Copy word for word the lines in the records below, starting at the line with "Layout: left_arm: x" and ending at the line with "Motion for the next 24". Skip the pictures.

__________________________________________________

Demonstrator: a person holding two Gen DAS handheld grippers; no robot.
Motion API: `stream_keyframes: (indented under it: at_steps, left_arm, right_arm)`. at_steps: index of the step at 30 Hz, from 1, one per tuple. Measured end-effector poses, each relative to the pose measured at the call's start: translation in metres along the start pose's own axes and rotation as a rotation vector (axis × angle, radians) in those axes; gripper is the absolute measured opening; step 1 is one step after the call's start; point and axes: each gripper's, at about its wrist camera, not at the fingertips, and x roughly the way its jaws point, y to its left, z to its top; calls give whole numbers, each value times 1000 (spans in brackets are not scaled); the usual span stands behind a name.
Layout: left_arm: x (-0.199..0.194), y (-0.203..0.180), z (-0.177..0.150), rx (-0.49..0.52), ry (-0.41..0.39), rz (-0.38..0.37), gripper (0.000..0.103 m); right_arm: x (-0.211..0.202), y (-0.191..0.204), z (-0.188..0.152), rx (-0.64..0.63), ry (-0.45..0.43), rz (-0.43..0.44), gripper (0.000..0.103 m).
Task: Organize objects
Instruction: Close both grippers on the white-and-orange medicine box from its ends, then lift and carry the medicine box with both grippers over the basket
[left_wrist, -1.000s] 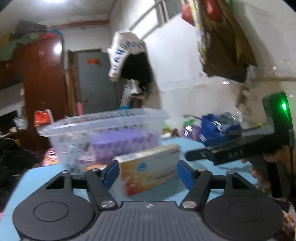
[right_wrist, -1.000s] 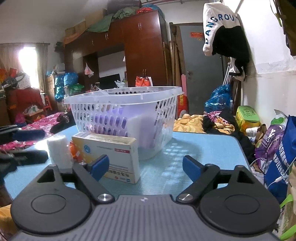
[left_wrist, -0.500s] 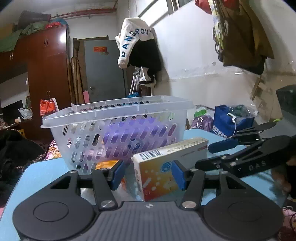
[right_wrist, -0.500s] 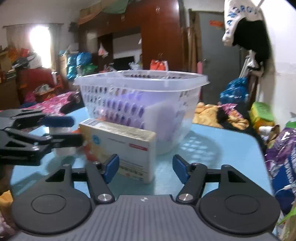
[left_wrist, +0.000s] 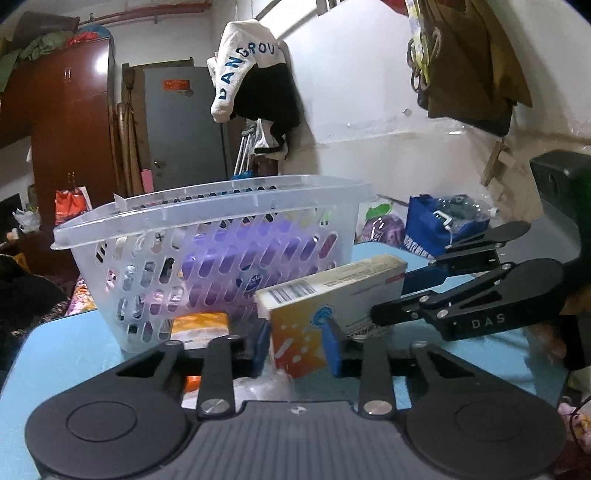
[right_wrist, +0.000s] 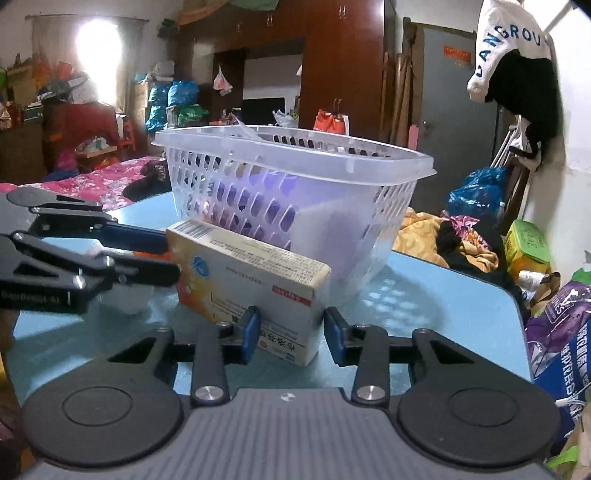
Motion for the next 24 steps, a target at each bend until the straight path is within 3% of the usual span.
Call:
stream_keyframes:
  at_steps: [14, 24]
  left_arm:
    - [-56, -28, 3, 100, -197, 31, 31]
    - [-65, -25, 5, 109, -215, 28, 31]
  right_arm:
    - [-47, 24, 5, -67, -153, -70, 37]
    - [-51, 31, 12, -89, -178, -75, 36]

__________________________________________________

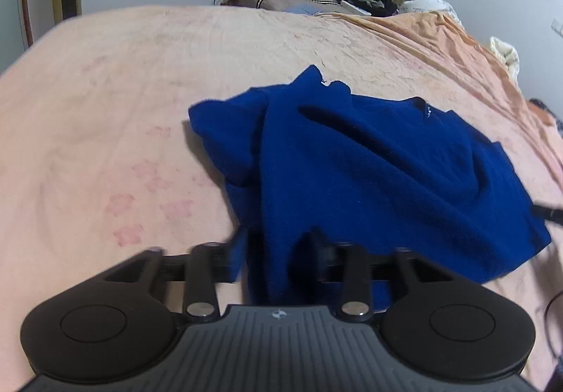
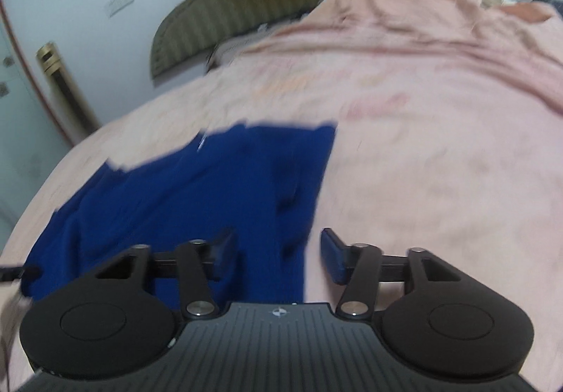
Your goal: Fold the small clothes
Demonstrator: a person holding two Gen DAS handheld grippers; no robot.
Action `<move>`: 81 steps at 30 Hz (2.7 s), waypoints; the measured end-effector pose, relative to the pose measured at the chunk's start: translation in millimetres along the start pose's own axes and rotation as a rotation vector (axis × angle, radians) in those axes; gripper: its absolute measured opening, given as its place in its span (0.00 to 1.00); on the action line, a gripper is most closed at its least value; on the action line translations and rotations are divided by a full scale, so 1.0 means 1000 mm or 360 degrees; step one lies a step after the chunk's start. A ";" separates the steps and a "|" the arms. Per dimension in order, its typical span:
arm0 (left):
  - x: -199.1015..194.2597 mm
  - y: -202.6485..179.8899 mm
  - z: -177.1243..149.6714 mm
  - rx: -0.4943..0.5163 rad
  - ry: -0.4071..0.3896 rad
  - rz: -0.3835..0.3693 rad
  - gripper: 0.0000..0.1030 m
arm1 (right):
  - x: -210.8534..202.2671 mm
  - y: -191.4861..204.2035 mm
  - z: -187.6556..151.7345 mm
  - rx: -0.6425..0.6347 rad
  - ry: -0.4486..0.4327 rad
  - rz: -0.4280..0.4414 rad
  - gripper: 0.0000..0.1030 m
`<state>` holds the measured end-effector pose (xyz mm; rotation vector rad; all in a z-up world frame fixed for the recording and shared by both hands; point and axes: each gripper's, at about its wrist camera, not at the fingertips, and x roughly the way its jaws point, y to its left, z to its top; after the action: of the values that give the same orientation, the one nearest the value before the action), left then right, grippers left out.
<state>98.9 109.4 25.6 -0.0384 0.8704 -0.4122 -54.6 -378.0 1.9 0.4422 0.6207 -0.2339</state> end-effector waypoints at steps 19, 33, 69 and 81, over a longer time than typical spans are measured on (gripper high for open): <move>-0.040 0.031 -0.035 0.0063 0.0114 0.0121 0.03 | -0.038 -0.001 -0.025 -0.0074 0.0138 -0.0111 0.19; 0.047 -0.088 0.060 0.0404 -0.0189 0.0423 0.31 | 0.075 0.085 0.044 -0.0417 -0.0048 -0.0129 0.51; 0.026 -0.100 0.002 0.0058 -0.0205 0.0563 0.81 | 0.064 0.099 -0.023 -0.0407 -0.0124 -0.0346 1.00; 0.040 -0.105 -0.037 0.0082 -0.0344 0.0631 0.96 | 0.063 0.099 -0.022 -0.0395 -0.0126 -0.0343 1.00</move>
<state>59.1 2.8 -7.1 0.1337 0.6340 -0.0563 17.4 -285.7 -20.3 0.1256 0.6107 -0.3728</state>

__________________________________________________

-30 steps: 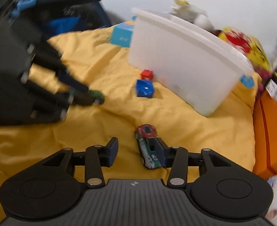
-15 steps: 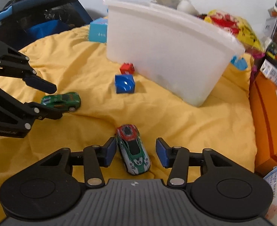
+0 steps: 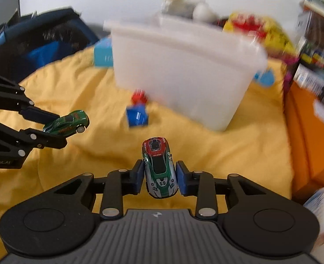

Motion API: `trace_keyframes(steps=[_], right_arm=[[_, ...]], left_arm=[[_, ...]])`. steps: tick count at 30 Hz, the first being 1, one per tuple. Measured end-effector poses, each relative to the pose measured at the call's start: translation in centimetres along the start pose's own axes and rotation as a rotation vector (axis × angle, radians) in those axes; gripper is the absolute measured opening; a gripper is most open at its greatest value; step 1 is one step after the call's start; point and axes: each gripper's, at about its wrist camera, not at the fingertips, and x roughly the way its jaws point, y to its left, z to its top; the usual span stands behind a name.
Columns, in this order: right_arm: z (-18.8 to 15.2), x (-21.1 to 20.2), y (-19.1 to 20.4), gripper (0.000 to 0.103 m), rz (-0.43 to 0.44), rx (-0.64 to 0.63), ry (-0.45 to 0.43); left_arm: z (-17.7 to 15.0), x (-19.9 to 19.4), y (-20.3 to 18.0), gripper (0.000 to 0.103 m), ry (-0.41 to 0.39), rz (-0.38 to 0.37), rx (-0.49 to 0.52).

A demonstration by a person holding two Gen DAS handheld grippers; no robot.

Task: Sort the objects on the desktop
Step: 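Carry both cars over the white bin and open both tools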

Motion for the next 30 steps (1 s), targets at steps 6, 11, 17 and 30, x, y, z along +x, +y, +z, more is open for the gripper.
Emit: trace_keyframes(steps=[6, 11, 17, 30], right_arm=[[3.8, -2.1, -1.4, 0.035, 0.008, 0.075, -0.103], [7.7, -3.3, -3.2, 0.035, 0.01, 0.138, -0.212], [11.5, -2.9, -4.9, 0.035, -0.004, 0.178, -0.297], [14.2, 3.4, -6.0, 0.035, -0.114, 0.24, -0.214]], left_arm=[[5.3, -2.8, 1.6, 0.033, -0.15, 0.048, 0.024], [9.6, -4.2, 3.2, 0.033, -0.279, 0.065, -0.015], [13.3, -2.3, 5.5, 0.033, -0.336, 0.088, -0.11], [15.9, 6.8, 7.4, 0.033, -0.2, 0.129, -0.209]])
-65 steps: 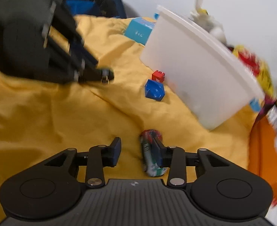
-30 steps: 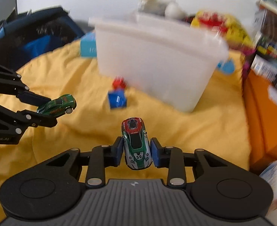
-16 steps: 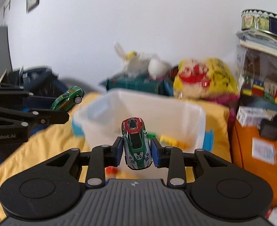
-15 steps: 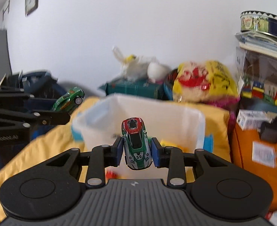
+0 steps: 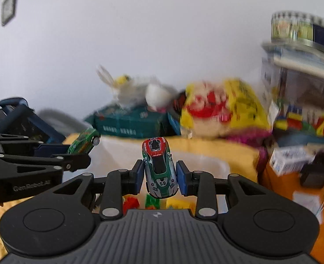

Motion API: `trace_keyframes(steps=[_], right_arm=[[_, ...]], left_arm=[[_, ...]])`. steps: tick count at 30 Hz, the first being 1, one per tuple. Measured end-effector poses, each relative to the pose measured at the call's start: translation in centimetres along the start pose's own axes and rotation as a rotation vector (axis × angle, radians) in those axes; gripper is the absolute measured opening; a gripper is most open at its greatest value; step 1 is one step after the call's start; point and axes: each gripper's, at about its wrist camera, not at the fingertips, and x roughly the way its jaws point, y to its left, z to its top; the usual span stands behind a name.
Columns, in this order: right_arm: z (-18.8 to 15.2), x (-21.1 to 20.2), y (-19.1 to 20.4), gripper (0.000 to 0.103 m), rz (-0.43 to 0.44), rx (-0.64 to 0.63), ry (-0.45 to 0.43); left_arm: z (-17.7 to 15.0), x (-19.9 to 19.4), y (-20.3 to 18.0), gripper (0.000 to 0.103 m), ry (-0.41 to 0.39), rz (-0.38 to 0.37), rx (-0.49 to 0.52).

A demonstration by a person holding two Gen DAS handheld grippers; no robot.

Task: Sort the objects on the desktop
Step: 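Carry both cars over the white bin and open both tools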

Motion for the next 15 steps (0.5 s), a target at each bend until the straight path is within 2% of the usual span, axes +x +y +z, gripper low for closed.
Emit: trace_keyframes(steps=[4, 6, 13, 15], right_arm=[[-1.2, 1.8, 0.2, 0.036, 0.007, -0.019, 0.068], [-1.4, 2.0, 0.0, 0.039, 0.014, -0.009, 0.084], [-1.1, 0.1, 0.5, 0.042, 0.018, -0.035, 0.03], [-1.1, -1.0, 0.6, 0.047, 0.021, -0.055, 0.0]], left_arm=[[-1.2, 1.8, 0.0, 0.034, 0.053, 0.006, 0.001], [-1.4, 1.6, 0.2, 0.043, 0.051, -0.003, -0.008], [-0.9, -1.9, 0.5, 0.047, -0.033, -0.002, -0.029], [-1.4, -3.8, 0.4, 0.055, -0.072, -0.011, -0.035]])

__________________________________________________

## Answer section
Layout: left_arm: x (-0.199..0.194), y (-0.203..0.180), z (-0.177..0.150), rx (-0.49..0.52), ry (-0.41..0.39), rz (-0.38..0.37), gripper (0.000..0.103 m); right_arm: x (-0.211..0.202), y (-0.191..0.204), z (-0.188..0.152), rx (-0.64..0.63), ry (-0.45..0.43), rz (-0.43..0.44), gripper (0.000..0.103 m).
Task: Organize objects
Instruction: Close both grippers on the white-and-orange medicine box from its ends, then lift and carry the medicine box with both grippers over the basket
[left_wrist, -1.000s] 
[right_wrist, -1.000s] 
[left_wrist, -0.500s] 
[right_wrist, -0.500s] 
[left_wrist, +0.000s] 
[right_wrist, +0.000s] 
Motion for the next 24 steps, a target at each bend until the straight path is within 3% of the usual span.

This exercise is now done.